Last visit was: Thu May 01, 2025 12:21 pm
|
It is currently Thu May 01, 2025 12:21 pm
|
Author |
Message |
robfinch
Joined: Sat Feb 02, 2013 9:40 am Posts: 2307 Location: Canada
|
Changes Changed the structure of the condition registers to make better use of them. The CRs now contain four separate bytes, one for each operating mode. Previously they just used the lower eight bits in common for all operating modes. With the new structure the condition registers do not need to be saved and restored when the operating mode changes. Like the stack pointers, there is a separate register for each mode. Not pushing and popping the CRs on a mode change trims four memory ops off the time for an environment call. The lightweight call saves only seven registers now.
Changed the BLI (branch-and-link interrupt) instruction to JALI (jump-and-link interrupt) which uses absolute addressing rather than relative addressing. A full 32-bit address may be specified. It also allows specification of the destination operating mode and software stack required. All this information uses two instruction words. The second word is a NOP instruction containing what would not fit into the first instruction word. Then, I got rid of the instruction. The BLRL instruction was reused instead.
In the assembler, disabled the constant sharing code. It turns out that constants that should not be shared, were being shared. For instance, if the value of a symbol is unknown at assemble time, a relocation record will be output for the value. Unfortunately, the values set in the assembled code may match even though when relocated they are not supposed to. It may be possible to fix this in a future version of the assembler. Removing the constant sharing code caused the size of the text to increase by about 2% because constants were no longer shared.
Added the program base and limit back into the design, this time as part of the MMU rather than as CSR registers. The base defaults to zero, and the limit default to the max, so there is no effect unless they are changed. By setting the program base and limit and using based addresses it is possible to use only a single page table. Otherwise a separate page table is required for every process.
_________________Robert Finch http://www.finitron.ca
|
Thu Apr 10, 2025 6:38 am |
|
 |
BigEd
Joined: Wed Jan 09, 2013 6:54 pm Posts: 1821
|
I like the idea of keeping multiple contexts on-chip for different modes - it's what ARM did, in a limited way, with their limited silicon. If on-chip resources are cheap, it's well worthwhile using them to decrease external memory accesses.
|
Thu Apr 10, 2025 7:25 am |
|
 |
robfinch
Joined: Sat Feb 02, 2013 9:40 am Posts: 2307 Location: Canada
|
It turned out that the condition registers are 32-bits wide anyway because they are implemented in the same register file as the GPRs.
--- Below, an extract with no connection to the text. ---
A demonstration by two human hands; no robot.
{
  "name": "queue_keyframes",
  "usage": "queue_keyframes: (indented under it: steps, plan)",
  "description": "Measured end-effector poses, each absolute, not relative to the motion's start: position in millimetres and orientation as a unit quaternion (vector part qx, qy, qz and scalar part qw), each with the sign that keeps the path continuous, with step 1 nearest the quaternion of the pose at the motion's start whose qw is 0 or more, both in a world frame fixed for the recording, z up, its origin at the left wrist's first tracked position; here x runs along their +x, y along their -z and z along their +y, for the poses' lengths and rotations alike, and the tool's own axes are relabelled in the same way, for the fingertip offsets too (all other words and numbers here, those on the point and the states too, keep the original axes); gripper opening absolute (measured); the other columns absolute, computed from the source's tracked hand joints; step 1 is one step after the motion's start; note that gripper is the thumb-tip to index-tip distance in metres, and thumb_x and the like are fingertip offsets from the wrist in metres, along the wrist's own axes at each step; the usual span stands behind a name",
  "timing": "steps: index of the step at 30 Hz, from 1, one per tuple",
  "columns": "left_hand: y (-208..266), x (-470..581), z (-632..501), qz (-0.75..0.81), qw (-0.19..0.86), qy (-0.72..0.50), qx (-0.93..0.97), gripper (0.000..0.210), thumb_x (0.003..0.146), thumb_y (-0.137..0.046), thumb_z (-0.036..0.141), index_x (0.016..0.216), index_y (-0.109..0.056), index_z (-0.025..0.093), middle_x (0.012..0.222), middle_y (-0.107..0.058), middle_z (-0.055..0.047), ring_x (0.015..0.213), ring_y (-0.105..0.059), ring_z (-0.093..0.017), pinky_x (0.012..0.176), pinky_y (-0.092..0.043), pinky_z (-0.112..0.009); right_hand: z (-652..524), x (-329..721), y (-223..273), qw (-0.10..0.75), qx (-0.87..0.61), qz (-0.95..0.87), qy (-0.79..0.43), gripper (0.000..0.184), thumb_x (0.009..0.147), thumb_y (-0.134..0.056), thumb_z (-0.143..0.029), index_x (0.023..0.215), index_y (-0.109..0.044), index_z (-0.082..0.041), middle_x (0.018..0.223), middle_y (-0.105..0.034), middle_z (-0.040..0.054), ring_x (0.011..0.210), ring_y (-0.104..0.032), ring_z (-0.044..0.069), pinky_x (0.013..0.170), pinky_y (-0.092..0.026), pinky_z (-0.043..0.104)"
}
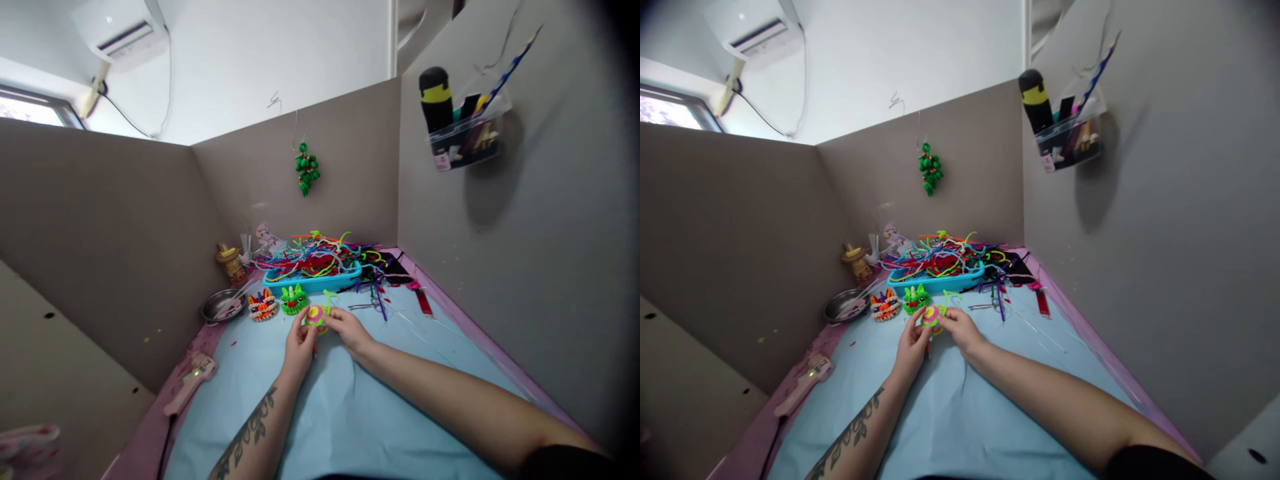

They needed to be subject to renaming, and I was not going to implement a separate renamer for them. It was a bit of a waste not using the full register, then I got to thinking about how the other 24-bits of the registers could be used. The one drawback is that information may be leaked from other modes, since the entire CR is visible – it could be pushed to the stack and then loaded into a different register for viewing. Not sure how big a security risk that is. There are no pointers or anything available. Not sure what good it would do malware knowing the carry flags is set or clear in a different mode. There may need to be byte write enables on the register file to prevent updates of the wrong mode.
I would have liked to have separate register files for each mode, but it is just too many registers. 96x4=384 regs which needs at least 1024 regs for register renaming. Turns out a second set of regs ccould be supported “for free” as there are 512 regs available in a single BRAM. However, it would double the size of the renamer to support it.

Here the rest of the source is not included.